For a trader whose preference is shortlisted to Futures and CFD trading, a knowledge on the difference between the two instruments would be helpful to successfully pick a trade that matches someone’s trading personality. But because CFDs and Futures are both forms of derivatives, novices would often interchange the market behaviour of each instrument. In this post, we aim to orient you on the main differences of the abovementioned commodities with a hope that the details which we are about to share will help you decide where to invest.

Main Differences Between CFD and Futures


1.CFDs are usually dealt with brokers

2.CFD orders are easier to transact in the market and they usually have less conditions for entry.

  1. Spreads are more costly for CFDs but commissions and other broker charges for CFD is less than other markets.
  2. CFDs are flexible commodities, they can be traded virtually with other commodities such as markets, including indexes, stocks, commodities, currencies, etc.
  3. Because of its flexibility, CFDs are also convenient for multiple trading because you could use a single account to transact in other markets.
  4. CFD offers less hassle in opening an account.
  5. Interest for CFDs are charged on a daily basis.


1.Futures are usually traded on stock exchanges.

2.Similar to other derivatives,  a contract for futures focuses on the agreement to buy or sell the underlying asset at a fixed price on a certain date in the future, regardless of how the price changes in the meantime.

  1. Futures have an expiration date, this date is known as the exact moment when the asset is going to be dealt between the trader and the broker.
  2. Futures transactions can be interchanged.
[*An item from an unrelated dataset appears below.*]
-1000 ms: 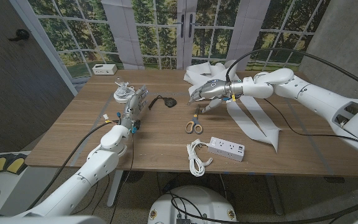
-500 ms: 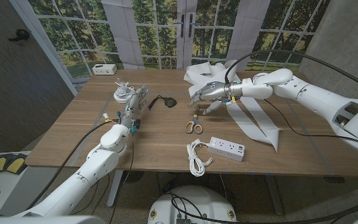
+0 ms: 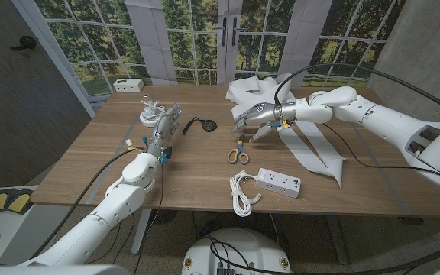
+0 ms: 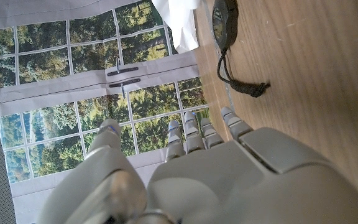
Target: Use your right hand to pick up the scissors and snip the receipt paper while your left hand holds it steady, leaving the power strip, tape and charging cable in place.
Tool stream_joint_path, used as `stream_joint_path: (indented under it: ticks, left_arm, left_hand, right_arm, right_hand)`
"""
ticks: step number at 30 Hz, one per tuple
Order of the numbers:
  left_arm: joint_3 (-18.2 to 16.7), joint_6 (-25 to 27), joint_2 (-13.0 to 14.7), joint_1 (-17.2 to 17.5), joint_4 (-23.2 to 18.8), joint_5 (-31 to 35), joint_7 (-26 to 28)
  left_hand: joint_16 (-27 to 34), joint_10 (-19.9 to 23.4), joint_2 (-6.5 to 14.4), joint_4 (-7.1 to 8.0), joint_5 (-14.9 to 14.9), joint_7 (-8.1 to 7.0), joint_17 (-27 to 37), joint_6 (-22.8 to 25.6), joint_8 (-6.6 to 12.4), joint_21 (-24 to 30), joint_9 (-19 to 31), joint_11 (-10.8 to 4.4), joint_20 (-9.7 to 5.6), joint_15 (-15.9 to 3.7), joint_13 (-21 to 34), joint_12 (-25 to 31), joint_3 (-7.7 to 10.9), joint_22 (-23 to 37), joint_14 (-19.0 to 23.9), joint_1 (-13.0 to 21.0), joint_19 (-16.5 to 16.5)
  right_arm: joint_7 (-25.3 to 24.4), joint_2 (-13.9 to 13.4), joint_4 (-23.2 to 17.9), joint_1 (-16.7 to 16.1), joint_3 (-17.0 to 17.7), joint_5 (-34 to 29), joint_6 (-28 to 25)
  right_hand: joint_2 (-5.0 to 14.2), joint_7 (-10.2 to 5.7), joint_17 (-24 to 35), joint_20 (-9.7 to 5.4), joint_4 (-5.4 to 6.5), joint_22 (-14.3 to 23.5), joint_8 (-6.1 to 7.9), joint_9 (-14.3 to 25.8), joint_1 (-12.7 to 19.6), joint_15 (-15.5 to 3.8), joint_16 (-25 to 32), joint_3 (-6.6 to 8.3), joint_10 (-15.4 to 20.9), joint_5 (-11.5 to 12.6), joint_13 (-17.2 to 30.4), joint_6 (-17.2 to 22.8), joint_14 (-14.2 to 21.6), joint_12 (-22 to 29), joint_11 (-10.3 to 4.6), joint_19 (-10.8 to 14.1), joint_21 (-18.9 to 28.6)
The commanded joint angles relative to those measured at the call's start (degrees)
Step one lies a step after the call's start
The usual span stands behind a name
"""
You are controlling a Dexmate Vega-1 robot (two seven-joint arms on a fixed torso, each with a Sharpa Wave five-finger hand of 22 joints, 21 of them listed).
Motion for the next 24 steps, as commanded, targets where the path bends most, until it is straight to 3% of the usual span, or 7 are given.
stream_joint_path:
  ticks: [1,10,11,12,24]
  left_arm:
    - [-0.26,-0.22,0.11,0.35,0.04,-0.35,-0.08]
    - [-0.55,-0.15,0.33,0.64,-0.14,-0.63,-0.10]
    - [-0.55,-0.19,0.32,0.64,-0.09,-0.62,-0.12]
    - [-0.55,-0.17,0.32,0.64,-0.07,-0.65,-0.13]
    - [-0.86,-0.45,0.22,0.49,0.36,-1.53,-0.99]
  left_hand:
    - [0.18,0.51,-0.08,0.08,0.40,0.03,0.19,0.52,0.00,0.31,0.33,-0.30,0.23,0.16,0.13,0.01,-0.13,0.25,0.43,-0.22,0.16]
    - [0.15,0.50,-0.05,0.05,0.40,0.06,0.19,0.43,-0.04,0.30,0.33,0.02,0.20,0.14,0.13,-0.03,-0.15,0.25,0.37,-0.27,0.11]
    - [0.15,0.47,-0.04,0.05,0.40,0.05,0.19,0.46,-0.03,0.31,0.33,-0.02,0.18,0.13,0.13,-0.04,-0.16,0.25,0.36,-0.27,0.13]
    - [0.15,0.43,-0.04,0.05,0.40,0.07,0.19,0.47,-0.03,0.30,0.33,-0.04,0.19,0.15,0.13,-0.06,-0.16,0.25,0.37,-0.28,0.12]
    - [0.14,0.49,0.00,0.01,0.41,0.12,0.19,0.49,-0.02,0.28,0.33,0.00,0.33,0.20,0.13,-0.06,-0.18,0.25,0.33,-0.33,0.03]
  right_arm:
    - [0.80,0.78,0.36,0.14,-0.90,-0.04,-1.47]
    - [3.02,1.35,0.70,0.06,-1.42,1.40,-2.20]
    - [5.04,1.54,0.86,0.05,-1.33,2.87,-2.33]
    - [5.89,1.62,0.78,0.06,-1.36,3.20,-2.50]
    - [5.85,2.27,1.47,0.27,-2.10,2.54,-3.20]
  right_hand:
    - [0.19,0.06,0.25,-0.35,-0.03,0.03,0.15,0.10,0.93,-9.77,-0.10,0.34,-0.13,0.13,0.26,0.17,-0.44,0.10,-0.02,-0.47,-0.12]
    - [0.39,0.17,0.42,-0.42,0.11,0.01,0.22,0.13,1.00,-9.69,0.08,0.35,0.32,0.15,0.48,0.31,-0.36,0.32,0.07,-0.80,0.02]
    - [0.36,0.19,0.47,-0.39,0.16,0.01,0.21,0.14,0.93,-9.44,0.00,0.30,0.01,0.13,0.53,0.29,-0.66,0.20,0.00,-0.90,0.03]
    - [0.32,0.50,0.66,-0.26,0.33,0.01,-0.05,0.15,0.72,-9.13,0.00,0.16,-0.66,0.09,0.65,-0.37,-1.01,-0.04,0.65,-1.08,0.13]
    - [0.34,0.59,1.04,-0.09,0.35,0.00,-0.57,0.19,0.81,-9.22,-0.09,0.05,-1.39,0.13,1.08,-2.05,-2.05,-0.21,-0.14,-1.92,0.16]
Thus many traders or speculators who do not wish to receive the delivery of the asset can buy and sell the contracts in order to profit from the fluctuations.
  3. Compensation can be performed in futures trading. Compensation is taking the opposite position of an existing open position prior to the expiry of the contract.
  4. Futures trade occurs in a centralized open market where all participants can see exchanges, quotes and rates.
  5. Brokers act as mediators
  6. Contract sizes are negotiated during a futures trading session.

9.Futures are designed to be exchanged in big exchanges.
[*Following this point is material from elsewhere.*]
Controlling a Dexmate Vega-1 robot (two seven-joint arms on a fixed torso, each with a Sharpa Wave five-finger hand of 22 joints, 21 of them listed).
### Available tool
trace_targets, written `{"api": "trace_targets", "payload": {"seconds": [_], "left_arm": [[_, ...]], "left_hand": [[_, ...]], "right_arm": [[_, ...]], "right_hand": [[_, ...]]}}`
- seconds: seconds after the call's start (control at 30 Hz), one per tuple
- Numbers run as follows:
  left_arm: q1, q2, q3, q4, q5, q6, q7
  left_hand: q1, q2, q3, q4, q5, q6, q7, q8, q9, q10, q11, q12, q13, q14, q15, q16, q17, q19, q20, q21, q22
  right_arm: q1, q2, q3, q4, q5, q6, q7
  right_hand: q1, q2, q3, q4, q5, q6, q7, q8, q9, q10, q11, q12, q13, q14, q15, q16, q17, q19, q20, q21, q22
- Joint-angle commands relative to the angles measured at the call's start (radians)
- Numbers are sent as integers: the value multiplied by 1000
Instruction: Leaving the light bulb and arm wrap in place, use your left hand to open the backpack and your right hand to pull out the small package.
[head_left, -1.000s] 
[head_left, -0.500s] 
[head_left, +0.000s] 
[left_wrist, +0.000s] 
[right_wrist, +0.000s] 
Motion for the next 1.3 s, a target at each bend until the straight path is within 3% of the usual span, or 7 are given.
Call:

10.It naturally has a high minimum commitment for traders because this instrument is utilized by banks and other institutions.

What makes CFD and Futures Confusing?


The nature of Futures and CFD Trading being a derivatives trade makes it a quite confusing instrument for traders. They have similarities which are very evident.

1.Both instruments are traded via leverage

  1. They both involve brokers in the transaction. Thus,it could be an avenue where they can take advantage of your money.


No matter how similar these two instruments in terms of their form, we can still see that they are distinct instruments. They both post risks when mishandled so it would be advantageous for a trader to think wisely before leaping into the trade.